Maybe I'm not understanding, but when you do a code review, you don't actually "run" the code in your head? You don't try to find problems with the algorithms? Or if you do, how is that not testing it? –  Caleb Huitt - cjhuitt Nov 13 '12 at 18:14
    
@CalebHuitt-cjhuitt: Of course I do, but it's not testing. You're not actually running the program, you're neither attempting to run a piece of functionality or the product itself. It doesn't verify anything. It's not a validation or verification, it's merely what it says on the tin box: a review. But I'd advocate that reviews should in most cases be done by a developer who also tests the code, and verifies that any unit-tests are working, and also review the unit tests that go along with them. It would be warranted to call this whole thing "testing", obviously. Hope that clarifies. –  haylem Nov 13 '12 at 18:22
    
@haylem: Actually, according to the literature, static techniques are verification, because reviewing, inspecting is a way to verify that the product conforms to its specification. Verification is (e.g. by ISO) done through review, walkthroughs, inspections. You said it, its QA and QA is - by many, considered to be set of procesess we are talking about. –  user970696 Nov 13 '12 at 20:00
    
@user970696: hmm, 2 things: 1) yes, I know I am wrong in saying review is not verification - it formally is, if your review is in accordance with your audit or certification body's requirements (and many, many of them are rather moronic, but sure, it's verification alright) 2) I entirely agree with that whole set of processes being QA. Exactly. And testing is just one of them, with reviews, and reviews aren't testing. That's on that last bit that we don't seem to agree. –  haylem Nov 13 '12 at 20:10

Code reviews nowadays may, on occasion, pick up bugs. But they are more about reviewing the quality of the code rather than the quality of the product.

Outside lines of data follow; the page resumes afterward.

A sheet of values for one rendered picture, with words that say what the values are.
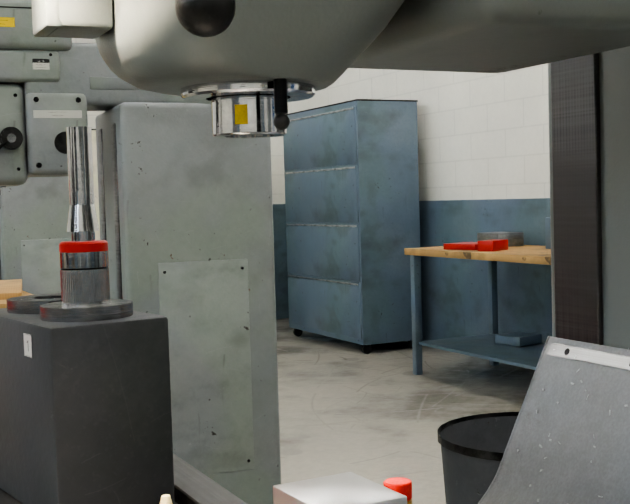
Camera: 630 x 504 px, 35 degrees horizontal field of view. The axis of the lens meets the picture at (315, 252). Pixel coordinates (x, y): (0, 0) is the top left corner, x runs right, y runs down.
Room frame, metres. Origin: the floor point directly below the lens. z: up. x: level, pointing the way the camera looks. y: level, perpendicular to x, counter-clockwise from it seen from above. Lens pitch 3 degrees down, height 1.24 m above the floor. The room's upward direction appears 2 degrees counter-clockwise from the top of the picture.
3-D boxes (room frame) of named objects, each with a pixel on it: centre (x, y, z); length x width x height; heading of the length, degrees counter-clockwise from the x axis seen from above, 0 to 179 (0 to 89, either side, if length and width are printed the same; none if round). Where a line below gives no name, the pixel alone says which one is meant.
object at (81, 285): (0.99, 0.23, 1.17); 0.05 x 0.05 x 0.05
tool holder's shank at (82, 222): (0.99, 0.23, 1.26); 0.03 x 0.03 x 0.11
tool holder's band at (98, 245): (0.99, 0.23, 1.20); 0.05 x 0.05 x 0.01
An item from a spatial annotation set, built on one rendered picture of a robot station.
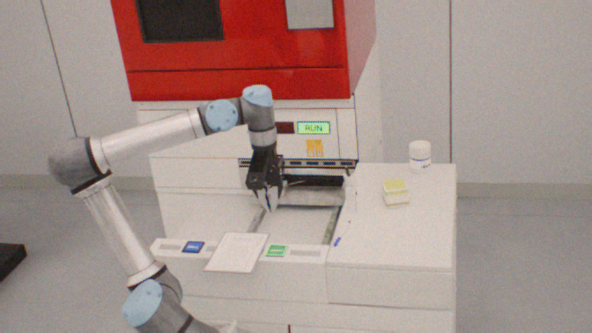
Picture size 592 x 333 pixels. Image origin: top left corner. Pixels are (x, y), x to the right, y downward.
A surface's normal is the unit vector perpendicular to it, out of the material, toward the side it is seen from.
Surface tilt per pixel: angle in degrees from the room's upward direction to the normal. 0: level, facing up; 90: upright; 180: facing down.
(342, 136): 90
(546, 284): 0
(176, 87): 90
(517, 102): 90
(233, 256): 0
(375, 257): 0
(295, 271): 90
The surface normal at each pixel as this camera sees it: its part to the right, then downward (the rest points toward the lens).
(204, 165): -0.22, 0.45
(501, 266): -0.10, -0.89
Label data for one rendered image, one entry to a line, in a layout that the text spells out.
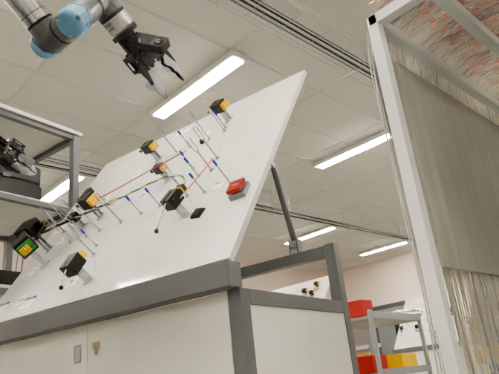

But there was a time when static testing -- stepping through the code with an eye to catching bugs -- was a justifiable technique. That time was when compilation was something you put in a VMS queue and waited four hours for it to run. Then you'd set up a test run and put it at the back of the same queue. Or, earlier, you'd print the code out on cards and carry them over to an operations room, expecting to be able to test it in a couple of days.

Spending an hour running through the code before (or, often, while) waiting for that was a very good idea.

Now you can compile in seconds and run instantly, so the benefits of static testing have long gone. But those days were less than 20 years ago, for some of us, and that might be why you're still seeing reference to code reviews as an application QA activity.